# Lens for a Nikon D3100 for an Alaskan Cruise



## jbyrd_1976 (May 21, 2013)

We are leaving for an Alaskan cruise June 1-June 8.  I have dabbled around with some photography but never spent the time or money to do anything great.  I like to shoot on auto.

My sister has a Nikon D3100 with the standard lens.  I thought about buying a zoom lense to take with us since she is going to let me borrow her camera.

What would your recommend?  I want to capture the beauty of Alaska.


----------



## rip18 (May 21, 2013)

Hands down, if I could only take 1 lens on a trip like that, it'd be the new Nikon 80-400 f/4.5-5.6d Ed VR AF Zoom lens at just under $2000.00.  

This lens was just released a few months ago.  I've seen 4 of them and shot with 2 of them (on someone elses camera).  One of those was bought specifically for an Alaska trip.  I'm really impressed with this lens...  I know of a couple of pros that are getting rid of their 200 to 400 to go with the 80-400.  This lens focuses amazingly fast (for it's limitations) and is sharp.  The old 80-400 was sharp, but slow as Christmas to focus.

I wish I could share an indigo bunting in flight shot that a fellow took with this lens.  Blows my mind!

That lens along with a wider angle lens would do much of what you want on a trip like that...

That lens (in my opinion) puts the Bigma (Sigma 50-500) to shame on focusing speed & sharpness... (and it only costs twice as much).  (The 80-400 also did great when coupled with the 1.4x and 1.7x teleconverters!).

More info here:
http://www.huntsphotoandvideo.com/detail_page.cfm?ProductID=1996&cid=19&manufacturer=Nikon

That lens would hold resale value pretty well, especially if it were put back on the market quickly.  Of course you could also look into renting one from a place like www.lensrentals.com .

If you want to buy a lens & don't want to spend that much, then you might look at the Sigma 50-500 (at around $1000).

Or for much less than that, pick up a 70-300 (but you won't get nearly as many cool & upclose shots with that lens as you would with one of the other two...).

Both of those other lenses are available for rental as well...

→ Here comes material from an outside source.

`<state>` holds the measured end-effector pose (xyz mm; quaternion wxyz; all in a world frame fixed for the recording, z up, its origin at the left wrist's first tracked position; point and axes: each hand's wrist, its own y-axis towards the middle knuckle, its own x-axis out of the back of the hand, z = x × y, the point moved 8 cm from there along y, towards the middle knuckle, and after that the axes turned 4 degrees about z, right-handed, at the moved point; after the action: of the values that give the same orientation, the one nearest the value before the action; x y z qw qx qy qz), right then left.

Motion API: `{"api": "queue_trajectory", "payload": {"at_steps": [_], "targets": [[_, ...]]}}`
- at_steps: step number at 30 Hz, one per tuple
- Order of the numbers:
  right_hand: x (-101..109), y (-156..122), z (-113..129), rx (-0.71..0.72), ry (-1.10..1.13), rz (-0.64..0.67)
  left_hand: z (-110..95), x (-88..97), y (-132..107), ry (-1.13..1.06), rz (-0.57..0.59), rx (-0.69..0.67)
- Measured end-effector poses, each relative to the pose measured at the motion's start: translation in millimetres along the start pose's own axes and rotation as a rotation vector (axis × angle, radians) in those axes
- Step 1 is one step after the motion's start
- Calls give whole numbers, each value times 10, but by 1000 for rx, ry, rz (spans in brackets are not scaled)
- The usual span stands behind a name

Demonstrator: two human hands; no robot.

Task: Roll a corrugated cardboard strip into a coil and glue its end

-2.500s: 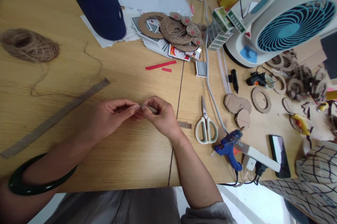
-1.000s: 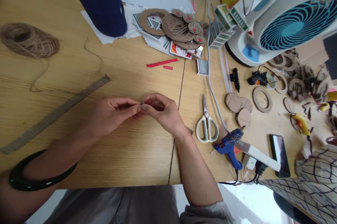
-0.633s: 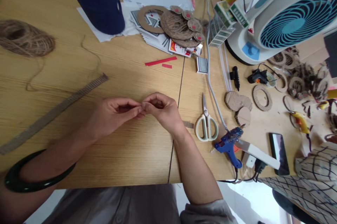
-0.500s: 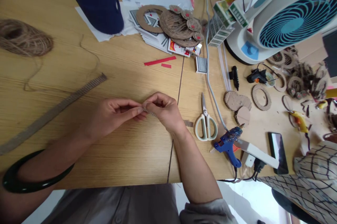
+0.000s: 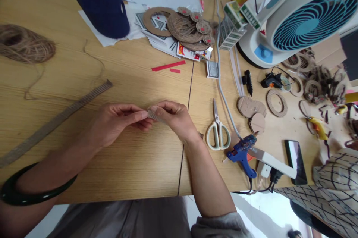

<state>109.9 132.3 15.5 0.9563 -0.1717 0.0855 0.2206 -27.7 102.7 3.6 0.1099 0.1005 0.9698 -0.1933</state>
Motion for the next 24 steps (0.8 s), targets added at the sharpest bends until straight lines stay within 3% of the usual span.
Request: {"api": "queue_trajectory", "payload": {"at_steps": [7, 24], "targets": [[-12, -8, 44, 38, -120, -36, -71, 53, -18, 5, -77, -44], [-73, 2, -11, 18, -125, -23, 8, 53, -2, -7, -32, -10]]}}
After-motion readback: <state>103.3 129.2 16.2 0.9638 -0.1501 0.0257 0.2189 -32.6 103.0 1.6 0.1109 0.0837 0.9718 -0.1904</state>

Good luck!  Hope you have a great time in Alaska & bring back lots of great shots!


----------



## cre8foru (May 22, 2013)

I thought this lens was closer to $3000. Did the price drop?
Nikon 80-400 f/4.5-5.6d Ed VR AF 





rip18 said:


> Hands down, if I could only take 1 lens on a trip like that, it'd be the new Nikon 80-400 f/4.5-5.6d Ed VR AF Zoom lens at just under $2000.00.
> 
> This lens was just released a few months ago.  I've seen 4 of them and shot with 2 of them (on someone elses camera).  One of those was bought specifically for an Alaska trip.  I'm really impressed with this lens...  I know of a couple of pros that are getting rid of their 200 to 400 to go with the 80-400.  This lens focuses amazingly fast (for it's limitations) and is sharp.  The old 80-400 was sharp, but slow as Christmas to focus.
> 
> ...


----------



## rip18 (May 22, 2013)

cre8foru said:


> I thought this lens was closer to $3000. Did the price drop?
> Nikon 80-400 f/4.5-5.6d Ed VR AF



Apparently so... Right at $3000 was the suggested retail price, but the link in my post above was from Hunt's where the price is just under $2000...  Repeated again here:  http://www.huntsphotoandvideo.com/detail_page.cfm?ProductID=1996&cid=19&manufacturer=Nikon

Of course it is out of stock at that price...


----------



## Hoss (May 22, 2013)

Sounds like Rip has you pointed the right direction.  On a trip like that, you definitely want something with some reach.

Hoss


----------



## rip18 (May 22, 2013)

Closer to $3000 was right, cre8foru!  I left the -S out of my search (as in internal, silent-wave motor)...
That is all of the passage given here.